**Brief:** The answer must consist of every record below, transcribed exactly.

[Records for this exercise — start]

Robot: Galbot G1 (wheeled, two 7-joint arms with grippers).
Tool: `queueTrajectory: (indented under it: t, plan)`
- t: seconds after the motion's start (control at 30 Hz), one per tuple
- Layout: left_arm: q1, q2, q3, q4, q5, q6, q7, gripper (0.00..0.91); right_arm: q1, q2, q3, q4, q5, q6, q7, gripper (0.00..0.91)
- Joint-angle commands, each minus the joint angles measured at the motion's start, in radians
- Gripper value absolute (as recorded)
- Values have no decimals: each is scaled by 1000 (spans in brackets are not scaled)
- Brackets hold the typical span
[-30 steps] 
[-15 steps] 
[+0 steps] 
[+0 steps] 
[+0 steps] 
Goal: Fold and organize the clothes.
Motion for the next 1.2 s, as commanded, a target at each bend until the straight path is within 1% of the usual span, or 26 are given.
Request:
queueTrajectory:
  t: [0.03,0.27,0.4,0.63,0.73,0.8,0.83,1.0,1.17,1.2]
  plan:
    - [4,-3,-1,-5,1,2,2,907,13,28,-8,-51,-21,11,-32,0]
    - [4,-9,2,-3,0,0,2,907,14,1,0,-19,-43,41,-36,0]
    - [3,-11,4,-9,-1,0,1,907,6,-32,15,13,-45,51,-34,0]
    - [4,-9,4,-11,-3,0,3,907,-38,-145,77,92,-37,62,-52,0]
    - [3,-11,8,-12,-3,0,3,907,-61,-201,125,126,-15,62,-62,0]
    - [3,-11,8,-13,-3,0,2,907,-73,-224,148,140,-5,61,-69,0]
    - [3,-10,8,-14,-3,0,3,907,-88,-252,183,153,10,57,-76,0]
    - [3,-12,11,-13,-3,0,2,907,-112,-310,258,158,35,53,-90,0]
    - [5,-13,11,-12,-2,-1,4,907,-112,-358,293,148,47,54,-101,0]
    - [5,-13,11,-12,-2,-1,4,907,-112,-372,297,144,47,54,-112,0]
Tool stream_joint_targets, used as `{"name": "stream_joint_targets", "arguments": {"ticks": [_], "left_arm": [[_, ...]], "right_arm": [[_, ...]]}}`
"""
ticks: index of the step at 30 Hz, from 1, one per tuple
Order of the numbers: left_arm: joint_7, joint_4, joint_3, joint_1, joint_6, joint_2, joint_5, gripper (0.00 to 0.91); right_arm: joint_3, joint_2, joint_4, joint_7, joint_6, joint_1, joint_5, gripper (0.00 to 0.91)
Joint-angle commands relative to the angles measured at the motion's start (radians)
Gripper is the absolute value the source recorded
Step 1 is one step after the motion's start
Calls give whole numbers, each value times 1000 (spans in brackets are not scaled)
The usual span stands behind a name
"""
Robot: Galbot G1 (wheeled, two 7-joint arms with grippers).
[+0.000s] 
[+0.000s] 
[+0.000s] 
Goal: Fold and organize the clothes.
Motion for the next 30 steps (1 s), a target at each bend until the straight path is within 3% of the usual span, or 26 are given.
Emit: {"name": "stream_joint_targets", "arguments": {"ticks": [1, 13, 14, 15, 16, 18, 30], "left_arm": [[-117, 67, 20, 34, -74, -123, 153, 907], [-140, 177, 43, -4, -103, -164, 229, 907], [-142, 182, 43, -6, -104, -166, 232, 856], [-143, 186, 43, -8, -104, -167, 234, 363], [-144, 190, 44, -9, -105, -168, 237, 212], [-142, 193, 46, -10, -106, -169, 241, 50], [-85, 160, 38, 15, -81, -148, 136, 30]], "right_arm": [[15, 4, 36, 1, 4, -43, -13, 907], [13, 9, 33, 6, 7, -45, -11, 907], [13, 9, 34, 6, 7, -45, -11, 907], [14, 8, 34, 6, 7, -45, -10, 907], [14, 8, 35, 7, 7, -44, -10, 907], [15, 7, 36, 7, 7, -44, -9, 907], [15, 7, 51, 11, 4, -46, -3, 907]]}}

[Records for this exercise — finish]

**Reply to the task:**
Robot: Galbot G1 (wheeled, two 7-joint arms with grippers).
Tool: `queueTrajectory: (indented under it: t, plan)`
- t: seconds after the motion's start (control at 30 Hz), one per tuple
- Layout: left_arm: q1, q2, q3, q4, q5, q6, q7, gripper (0.00..0.91); right_arm: q1, q2, q3, q4, q5, q6, q7, gripper (0.00..0.91)
- Joint-angle commands, each minus the joint angles measured at the motion's start, in radians
- Gripper value absolute (as recorded)
- Values have no decimals: each is scaled by 1000 (spans in brackets are not scaled)
- Brackets hold the typical span
[-30 steps] 
[-15 steps] 
[+0 steps] 
[+0 steps] 
[+0 steps] 
Goal: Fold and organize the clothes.
Motion for the next 1.2 s, as commanded, a target at each bend until the straight path is within 1% of the usual span, or 26 are given.
Request:
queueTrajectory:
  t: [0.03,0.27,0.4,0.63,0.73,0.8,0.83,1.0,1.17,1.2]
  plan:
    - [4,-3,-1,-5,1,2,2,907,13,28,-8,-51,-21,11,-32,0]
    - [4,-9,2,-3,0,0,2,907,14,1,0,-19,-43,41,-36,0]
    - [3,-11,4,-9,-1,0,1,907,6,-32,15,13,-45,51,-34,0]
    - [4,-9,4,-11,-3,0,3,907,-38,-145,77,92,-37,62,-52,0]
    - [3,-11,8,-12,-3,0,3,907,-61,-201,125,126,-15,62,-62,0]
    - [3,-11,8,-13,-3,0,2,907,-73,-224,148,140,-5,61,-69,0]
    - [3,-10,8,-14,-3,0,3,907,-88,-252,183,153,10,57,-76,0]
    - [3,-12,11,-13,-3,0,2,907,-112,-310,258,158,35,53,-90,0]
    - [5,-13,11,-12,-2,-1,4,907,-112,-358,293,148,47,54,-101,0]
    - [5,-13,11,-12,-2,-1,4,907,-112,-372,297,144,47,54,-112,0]
Tool stream_joint_targets, used as `{"name": "stream_joint_targets", "arguments": {"ticks": [_], "left_arm": [[_, ...]], "right_arm": [[_, ...]]}}`
"""
ticks: index of the step at 30 Hz, from 1, one per tuple
Order of the numbers: left_arm: joint_7, joint_4, joint_3, joint_1, joint_6, joint_2, joint_5, gripper (0.00 to 0.91); right_arm: joint_3, joint_2, joint_4, joint_7, joint_6, joint_1, joint_5, gripper (0.00 to 0.91)
Joint-angle commands relative to the angles measured at the motion's start (radians)
Gripper is the absolute value the source recorded
Step 1 is one step after the motion's start
Calls give whole numbers, each value times 1000 (spans in brackets are not scaled)
The usual span stands behind a name
"""
Robot: Galbot G1 (wheeled, two 7-joint arms with grippers).
[+0.000s] 
[+0.000s] 
[+0.000s] 
Goal: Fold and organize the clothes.
Motion for the next 30 steps (1 s), a target at each bend until the straight path is within 3% of the usual span, or 26 are given.
Emit: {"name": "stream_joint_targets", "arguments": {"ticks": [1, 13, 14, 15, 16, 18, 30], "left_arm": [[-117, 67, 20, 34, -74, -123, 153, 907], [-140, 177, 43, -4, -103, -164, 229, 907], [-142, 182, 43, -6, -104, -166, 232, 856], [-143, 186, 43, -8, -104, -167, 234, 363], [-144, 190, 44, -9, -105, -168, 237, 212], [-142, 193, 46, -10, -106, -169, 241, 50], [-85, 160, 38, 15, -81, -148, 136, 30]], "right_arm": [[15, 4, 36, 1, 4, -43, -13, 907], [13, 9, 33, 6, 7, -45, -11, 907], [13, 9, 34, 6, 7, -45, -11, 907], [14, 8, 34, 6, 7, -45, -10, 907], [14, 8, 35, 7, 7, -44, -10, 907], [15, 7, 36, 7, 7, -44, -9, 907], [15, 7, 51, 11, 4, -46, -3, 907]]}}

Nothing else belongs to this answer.